§ Problem details
Using the entries below, return word for word the lines from the one containing "Someone pointing at (489, 287)" up to and including the last.

- Opening Delimiter -

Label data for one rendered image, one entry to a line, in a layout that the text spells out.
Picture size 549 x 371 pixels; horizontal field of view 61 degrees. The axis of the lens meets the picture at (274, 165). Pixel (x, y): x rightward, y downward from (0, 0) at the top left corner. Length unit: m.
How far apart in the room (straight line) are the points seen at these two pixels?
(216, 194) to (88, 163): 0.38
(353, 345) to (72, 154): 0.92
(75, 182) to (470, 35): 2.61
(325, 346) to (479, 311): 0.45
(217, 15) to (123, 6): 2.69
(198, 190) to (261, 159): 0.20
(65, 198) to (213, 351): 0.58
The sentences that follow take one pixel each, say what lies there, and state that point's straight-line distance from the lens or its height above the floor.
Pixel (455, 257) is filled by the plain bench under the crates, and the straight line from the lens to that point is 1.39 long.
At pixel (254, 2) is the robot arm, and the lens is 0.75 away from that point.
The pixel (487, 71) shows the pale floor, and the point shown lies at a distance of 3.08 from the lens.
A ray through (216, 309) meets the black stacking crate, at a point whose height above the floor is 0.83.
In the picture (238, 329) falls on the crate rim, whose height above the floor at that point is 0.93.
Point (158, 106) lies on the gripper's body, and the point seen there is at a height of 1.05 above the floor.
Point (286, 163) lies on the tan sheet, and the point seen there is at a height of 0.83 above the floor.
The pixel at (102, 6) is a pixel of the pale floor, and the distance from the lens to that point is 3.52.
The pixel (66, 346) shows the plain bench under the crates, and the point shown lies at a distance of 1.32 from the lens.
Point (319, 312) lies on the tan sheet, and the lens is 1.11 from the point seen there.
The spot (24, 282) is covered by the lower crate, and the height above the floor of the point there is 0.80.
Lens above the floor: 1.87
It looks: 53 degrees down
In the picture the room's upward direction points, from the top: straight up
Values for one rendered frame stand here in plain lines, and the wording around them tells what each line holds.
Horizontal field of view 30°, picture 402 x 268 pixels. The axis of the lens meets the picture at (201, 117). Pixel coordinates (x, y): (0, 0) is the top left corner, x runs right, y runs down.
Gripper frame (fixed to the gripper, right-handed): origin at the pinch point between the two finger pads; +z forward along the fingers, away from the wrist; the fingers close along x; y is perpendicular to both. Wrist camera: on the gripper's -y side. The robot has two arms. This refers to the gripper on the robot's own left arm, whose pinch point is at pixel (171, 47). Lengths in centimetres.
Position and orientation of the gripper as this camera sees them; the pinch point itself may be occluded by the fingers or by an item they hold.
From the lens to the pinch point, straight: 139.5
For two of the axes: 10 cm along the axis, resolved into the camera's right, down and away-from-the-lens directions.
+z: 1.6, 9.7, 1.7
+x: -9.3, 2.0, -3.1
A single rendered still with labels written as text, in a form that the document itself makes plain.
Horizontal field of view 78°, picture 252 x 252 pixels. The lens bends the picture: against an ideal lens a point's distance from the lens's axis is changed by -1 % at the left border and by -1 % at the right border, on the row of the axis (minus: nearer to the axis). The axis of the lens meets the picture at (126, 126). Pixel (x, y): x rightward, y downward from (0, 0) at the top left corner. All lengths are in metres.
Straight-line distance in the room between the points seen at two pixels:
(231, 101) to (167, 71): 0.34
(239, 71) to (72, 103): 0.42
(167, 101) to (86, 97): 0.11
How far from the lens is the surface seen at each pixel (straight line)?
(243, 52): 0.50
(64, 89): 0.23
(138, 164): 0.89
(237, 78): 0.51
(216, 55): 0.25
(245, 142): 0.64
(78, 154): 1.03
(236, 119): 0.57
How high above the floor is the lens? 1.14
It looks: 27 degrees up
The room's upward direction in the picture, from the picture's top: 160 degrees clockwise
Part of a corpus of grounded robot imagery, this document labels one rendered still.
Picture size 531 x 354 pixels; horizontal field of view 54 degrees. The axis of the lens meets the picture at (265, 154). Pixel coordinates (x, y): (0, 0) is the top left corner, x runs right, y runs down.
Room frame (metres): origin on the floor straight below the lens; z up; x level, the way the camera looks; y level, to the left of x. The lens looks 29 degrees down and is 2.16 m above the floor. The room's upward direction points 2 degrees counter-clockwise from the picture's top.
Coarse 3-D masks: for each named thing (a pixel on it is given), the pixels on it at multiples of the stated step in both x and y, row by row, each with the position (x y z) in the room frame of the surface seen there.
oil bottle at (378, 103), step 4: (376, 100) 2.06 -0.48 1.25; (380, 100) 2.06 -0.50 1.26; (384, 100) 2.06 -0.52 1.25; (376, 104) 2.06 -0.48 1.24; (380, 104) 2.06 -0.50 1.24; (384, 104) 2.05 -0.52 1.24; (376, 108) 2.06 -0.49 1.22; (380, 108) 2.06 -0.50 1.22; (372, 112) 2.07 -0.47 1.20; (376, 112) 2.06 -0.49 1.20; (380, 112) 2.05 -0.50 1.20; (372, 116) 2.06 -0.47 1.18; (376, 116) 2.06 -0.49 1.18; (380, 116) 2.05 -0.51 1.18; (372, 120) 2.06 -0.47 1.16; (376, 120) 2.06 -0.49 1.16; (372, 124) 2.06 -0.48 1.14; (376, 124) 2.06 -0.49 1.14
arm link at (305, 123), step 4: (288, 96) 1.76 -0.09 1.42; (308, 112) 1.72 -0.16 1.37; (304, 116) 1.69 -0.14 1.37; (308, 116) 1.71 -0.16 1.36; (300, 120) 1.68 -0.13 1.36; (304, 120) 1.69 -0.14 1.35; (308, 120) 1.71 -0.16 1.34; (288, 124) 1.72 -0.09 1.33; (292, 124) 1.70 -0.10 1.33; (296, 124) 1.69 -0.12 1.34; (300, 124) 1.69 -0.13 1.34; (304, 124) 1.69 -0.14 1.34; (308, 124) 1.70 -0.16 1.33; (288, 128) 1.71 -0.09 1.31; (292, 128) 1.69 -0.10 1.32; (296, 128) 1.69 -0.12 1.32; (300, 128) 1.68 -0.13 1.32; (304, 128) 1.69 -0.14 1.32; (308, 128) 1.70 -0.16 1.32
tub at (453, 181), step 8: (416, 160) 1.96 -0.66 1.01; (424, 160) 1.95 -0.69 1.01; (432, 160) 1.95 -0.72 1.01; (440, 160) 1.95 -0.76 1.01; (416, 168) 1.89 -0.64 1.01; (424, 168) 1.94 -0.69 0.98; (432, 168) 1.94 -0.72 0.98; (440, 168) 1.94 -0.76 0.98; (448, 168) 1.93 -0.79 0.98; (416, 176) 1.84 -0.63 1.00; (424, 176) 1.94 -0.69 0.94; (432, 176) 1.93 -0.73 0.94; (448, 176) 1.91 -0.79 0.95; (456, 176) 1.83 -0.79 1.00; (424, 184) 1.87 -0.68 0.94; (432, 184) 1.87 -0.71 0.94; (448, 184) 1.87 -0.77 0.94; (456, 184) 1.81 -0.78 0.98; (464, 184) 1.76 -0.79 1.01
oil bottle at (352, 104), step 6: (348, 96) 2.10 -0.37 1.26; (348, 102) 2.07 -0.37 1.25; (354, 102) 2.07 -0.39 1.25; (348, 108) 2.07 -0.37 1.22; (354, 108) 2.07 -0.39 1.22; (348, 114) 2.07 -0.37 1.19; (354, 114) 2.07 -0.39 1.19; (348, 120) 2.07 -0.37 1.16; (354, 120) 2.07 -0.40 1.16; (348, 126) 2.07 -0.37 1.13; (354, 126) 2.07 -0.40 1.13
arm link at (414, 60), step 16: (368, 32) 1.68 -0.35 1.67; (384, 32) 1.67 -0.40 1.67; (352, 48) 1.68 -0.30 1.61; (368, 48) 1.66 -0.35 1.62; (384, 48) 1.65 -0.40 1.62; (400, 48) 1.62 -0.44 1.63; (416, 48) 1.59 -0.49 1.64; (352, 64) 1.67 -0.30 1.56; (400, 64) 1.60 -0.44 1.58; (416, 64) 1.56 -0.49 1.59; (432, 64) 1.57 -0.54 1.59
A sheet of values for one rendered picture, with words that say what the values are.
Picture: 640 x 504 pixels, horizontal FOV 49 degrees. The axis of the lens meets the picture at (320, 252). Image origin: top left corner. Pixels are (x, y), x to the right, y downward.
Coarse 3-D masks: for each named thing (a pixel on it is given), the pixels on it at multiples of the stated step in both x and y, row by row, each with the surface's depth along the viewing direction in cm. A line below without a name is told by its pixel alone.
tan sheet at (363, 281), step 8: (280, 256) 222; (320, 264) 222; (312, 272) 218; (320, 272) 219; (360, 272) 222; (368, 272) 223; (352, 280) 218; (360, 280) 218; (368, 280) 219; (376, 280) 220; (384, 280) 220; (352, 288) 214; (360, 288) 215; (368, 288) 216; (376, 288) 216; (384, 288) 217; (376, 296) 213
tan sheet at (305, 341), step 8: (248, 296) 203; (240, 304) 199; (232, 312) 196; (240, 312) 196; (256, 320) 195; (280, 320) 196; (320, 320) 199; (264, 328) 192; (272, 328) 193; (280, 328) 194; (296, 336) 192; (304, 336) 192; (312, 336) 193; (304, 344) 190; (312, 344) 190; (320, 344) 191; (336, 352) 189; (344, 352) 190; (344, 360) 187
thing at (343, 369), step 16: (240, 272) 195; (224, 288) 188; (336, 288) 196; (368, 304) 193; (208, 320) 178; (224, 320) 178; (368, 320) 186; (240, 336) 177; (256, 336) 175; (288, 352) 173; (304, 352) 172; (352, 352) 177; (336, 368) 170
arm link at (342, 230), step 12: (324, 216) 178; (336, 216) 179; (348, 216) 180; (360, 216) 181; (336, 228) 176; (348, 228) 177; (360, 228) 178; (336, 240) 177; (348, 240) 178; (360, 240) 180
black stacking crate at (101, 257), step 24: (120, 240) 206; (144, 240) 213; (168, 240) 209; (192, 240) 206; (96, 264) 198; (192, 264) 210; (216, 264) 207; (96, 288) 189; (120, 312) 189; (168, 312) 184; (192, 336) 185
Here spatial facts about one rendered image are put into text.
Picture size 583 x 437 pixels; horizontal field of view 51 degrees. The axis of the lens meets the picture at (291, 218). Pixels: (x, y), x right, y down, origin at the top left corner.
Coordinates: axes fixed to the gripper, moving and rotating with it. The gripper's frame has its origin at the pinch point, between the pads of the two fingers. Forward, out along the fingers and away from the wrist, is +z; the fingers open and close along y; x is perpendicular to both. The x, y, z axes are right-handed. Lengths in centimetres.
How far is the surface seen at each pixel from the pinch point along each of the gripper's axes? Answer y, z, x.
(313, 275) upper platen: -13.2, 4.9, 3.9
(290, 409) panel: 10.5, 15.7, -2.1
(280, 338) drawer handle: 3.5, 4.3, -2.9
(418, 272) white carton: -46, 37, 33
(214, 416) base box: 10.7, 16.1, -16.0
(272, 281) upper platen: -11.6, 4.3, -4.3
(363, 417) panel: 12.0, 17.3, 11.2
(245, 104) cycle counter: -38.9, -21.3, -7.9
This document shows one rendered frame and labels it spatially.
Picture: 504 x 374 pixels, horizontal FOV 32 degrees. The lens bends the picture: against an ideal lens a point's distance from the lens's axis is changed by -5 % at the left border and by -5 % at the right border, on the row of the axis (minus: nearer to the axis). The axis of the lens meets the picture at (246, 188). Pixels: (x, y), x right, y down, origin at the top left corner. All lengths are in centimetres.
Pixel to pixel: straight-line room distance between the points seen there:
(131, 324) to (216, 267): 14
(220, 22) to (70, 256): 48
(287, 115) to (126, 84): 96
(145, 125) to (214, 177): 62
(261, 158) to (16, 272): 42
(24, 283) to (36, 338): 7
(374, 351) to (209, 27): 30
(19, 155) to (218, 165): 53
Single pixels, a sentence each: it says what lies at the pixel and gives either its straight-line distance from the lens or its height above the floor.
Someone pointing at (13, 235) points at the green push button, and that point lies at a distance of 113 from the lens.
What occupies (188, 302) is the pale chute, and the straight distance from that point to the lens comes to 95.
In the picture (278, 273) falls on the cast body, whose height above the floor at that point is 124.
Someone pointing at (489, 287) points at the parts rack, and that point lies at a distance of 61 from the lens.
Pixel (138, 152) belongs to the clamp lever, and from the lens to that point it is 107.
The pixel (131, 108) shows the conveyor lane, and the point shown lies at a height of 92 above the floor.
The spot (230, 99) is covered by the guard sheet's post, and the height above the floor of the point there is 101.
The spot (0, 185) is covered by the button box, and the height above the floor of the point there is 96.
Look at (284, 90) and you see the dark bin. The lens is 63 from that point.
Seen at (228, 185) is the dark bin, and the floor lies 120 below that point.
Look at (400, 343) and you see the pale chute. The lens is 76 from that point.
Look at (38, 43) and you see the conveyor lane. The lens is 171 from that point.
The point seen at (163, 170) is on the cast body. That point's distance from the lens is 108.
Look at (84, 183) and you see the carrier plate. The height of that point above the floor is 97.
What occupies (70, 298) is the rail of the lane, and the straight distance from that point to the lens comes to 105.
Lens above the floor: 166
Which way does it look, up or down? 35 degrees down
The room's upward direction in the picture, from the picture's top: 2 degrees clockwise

- Closing Delimiter -

§ Response area
Someone pointing at (489, 287) points at the parts rack, and that point lies at a distance of 61 from the lens.
Pixel (138, 152) belongs to the clamp lever, and from the lens to that point it is 107.
The pixel (131, 108) shows the conveyor lane, and the point shown lies at a height of 92 above the floor.
The spot (230, 99) is covered by the guard sheet's post, and the height above the floor of the point there is 101.
The spot (0, 185) is covered by the button box, and the height above the floor of the point there is 96.
Look at (284, 90) and you see the dark bin. The lens is 63 from that point.
Seen at (228, 185) is the dark bin, and the floor lies 120 below that point.
Look at (400, 343) and you see the pale chute. The lens is 76 from that point.
Look at (38, 43) and you see the conveyor lane. The lens is 171 from that point.
The point seen at (163, 170) is on the cast body. That point's distance from the lens is 108.
Look at (84, 183) and you see the carrier plate. The height of that point above the floor is 97.
What occupies (70, 298) is the rail of the lane, and the straight distance from that point to the lens comes to 105.
Lens above the floor: 166
Which way does it look, up or down? 35 degrees down
The room's upward direction in the picture, from the picture's top: 2 degrees clockwise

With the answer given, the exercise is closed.